There’s that word again: sweet. But Best Worst Movie really is sweet, sweet in the way that only lovers of trash films can truly understand. Loving bad movies is like loving a child born as just a head – not everybody can do it, and even fewer can really revel in it. There are some folks in Troll 2 who dig the movie for hipper than thou reasons, but there are many, many more who love it for its weirdness and its uniqueness and the way it is unabashed in its badness. Among them is a friend of mine, Alamo Drafthouse programmer Zack Carlson, who is perhaps the biggest Troll 2 fan in the world – he even gets the VHS box art tattooed on his arm during the film. 

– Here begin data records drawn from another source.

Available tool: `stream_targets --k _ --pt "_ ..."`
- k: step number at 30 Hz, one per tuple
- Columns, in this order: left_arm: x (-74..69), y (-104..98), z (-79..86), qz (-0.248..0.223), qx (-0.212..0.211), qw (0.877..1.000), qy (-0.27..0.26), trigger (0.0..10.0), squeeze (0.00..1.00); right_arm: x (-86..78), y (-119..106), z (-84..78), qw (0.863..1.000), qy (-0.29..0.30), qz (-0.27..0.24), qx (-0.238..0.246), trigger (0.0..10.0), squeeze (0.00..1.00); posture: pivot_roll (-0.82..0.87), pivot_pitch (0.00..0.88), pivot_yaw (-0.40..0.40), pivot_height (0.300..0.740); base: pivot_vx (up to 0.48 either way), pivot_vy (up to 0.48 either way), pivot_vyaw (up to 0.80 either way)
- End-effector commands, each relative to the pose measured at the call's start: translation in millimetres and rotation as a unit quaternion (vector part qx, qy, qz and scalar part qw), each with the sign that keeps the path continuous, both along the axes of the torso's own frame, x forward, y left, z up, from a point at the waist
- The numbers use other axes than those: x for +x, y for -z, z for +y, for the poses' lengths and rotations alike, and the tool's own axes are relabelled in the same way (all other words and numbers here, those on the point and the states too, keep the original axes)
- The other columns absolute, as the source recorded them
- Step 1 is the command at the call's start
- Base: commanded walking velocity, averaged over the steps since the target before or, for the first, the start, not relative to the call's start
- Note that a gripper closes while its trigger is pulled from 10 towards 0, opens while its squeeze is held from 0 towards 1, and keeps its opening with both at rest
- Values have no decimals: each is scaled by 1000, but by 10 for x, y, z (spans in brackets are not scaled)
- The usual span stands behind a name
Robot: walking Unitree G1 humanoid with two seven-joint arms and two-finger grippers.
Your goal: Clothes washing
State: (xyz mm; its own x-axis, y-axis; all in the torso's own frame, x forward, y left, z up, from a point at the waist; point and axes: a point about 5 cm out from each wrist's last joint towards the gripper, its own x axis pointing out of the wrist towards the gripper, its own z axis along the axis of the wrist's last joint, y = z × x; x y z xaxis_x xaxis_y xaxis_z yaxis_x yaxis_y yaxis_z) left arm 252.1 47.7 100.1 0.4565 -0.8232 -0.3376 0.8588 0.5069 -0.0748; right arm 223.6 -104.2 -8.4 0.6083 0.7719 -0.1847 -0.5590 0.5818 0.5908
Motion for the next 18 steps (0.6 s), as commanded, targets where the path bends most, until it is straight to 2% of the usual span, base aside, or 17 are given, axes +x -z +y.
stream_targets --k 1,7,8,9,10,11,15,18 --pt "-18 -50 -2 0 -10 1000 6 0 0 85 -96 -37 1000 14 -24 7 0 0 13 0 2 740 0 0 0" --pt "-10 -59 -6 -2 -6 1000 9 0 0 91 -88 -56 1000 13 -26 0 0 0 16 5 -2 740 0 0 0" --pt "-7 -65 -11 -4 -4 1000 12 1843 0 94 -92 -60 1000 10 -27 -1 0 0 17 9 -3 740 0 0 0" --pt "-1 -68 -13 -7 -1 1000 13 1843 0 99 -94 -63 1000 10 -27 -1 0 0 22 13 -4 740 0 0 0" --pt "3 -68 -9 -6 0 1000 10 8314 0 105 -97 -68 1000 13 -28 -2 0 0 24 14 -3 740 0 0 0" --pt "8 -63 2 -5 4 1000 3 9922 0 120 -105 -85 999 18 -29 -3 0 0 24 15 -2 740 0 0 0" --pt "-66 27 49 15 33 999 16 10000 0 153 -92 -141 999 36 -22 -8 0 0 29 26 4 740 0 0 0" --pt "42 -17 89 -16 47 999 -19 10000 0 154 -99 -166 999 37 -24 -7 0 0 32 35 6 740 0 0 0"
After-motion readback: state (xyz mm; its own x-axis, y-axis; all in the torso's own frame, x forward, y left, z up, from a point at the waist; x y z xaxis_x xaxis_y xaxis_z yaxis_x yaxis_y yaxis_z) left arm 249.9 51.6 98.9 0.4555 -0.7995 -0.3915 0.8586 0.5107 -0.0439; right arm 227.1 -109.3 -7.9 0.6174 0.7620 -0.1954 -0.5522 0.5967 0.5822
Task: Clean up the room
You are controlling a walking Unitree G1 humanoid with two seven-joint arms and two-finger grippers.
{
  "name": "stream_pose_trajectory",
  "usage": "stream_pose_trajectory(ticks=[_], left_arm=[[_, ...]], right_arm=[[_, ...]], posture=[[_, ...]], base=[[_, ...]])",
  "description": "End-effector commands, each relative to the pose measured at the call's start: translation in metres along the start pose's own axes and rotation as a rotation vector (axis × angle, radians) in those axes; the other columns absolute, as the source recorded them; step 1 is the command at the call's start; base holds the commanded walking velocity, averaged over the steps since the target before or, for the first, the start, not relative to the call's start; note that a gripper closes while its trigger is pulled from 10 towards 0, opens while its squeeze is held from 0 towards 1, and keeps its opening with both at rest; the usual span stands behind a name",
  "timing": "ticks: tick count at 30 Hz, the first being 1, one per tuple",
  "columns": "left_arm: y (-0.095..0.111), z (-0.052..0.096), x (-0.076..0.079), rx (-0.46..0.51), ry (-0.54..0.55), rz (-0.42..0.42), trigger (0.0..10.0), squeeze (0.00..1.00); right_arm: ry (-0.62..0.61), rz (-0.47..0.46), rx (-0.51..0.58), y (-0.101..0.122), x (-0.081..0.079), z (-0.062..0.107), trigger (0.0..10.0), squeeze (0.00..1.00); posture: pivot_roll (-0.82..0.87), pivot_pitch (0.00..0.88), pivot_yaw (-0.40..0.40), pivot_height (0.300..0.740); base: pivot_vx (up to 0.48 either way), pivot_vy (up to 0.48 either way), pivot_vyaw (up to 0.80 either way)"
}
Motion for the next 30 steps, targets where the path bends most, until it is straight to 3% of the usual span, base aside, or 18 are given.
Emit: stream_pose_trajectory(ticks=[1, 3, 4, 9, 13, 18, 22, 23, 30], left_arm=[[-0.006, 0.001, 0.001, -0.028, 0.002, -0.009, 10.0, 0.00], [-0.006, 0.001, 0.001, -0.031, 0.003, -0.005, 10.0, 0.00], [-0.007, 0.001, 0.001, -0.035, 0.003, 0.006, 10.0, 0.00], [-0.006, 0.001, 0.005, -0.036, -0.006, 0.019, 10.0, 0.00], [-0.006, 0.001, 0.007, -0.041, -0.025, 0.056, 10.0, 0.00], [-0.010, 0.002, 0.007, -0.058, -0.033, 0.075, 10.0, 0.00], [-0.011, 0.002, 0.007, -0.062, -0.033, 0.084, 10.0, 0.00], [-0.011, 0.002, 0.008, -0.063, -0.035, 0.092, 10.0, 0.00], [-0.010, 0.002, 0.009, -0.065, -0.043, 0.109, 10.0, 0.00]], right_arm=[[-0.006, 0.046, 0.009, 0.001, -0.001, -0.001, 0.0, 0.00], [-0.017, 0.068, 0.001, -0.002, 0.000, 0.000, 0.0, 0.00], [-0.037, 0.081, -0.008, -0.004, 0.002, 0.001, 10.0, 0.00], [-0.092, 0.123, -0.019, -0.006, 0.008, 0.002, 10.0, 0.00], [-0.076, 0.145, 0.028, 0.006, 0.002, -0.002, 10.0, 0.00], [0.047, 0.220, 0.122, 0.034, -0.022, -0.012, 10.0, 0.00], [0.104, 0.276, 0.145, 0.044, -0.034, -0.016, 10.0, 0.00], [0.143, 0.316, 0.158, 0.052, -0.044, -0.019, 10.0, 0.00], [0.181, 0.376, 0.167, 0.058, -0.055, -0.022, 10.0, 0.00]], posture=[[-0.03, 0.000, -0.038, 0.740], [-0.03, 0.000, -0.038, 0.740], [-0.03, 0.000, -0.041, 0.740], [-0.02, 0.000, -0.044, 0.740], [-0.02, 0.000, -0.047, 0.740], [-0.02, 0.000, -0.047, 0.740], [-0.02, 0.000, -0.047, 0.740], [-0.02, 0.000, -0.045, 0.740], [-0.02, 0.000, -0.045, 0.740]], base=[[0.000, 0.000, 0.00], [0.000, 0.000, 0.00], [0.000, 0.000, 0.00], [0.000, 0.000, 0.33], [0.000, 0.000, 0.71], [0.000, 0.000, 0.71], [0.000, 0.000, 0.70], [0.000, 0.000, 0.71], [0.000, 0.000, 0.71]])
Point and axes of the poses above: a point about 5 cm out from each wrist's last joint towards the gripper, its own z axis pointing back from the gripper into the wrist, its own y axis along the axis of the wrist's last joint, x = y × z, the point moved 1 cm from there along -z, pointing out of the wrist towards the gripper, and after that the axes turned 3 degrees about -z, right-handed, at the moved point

I think it’s people like Zack, the people who embrace bad movies, who love cinema most of all. Loving film is about loving the experience of watching film, and that experience can be just as strong and wonderful during a terrible film as during a great film. There are some folks who understand that you can be transported by what’s on screen no matter how conventionally bad it is; just as not every great painting needs to be a photorealistic image of something recognizable, not every movie has to be ‘well made’ to be great. There’s heart in Troll 2, and there’s heart in the people who love it (and who share their love for it with each other). Best Worst Movie finds that heart and shares it with you, reminding you why you love  movies in the first place: you sit in a dark theater and experience things with people you may not know but who, after you’ve been together through it all, can’t really be strangers anymore.

8.5 out of 10

Best Worst Movie is currently finishing its festival run. For info on where it might be screening near you, keep an eye on the official website.